Problem to solve »
Set down exactly the lines running from the one with "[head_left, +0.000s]" to the last line of the listing below, both included, and skip every picture.

Dataset section »
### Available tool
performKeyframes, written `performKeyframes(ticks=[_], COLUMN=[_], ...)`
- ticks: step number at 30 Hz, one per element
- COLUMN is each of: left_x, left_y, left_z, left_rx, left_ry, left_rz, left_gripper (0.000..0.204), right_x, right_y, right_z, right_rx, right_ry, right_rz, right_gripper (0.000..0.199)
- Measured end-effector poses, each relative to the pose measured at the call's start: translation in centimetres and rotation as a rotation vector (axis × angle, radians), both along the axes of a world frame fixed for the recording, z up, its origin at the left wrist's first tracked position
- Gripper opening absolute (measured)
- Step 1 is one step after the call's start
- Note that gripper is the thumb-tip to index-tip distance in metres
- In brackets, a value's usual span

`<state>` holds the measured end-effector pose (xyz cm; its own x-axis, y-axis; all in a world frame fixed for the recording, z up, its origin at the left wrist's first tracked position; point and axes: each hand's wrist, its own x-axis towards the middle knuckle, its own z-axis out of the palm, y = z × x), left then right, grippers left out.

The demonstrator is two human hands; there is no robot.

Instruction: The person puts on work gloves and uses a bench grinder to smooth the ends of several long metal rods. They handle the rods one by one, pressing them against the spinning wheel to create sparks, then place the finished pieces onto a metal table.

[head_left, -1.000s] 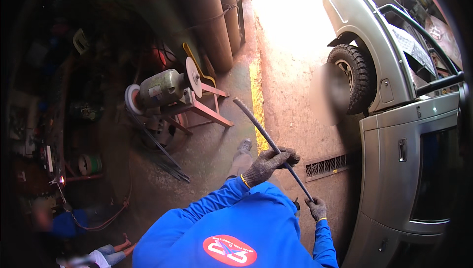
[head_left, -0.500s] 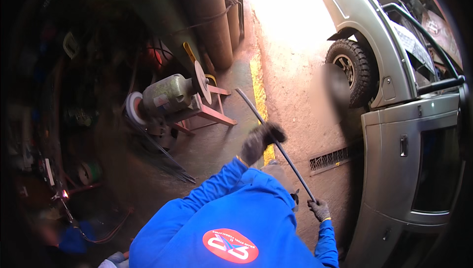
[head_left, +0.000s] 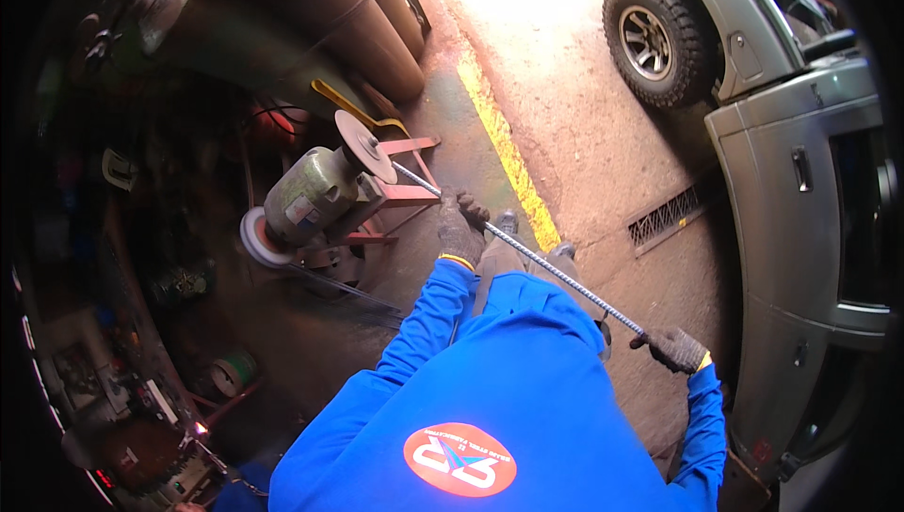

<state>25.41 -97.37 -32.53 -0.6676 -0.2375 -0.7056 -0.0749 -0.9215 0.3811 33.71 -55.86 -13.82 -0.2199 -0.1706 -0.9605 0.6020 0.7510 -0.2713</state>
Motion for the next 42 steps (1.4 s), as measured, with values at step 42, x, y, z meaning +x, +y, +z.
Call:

Written solution »
[head_left, +0.000s] 

<state>25.41 -97.37 -32.53 -0.6676 -0.2375 -0.7056 -0.0749 -0.9215 0.3811 33.71 -55.86 -13.82 -0.2199 -0.1706 -0.9605 0.6020 0.7510 -0.2713</state>
Motion for the next 42 steps (1.4 s), as measured, with values at step 42, x, y, z meaning +x, +y, +z.
Call:

No further output is required for this answer.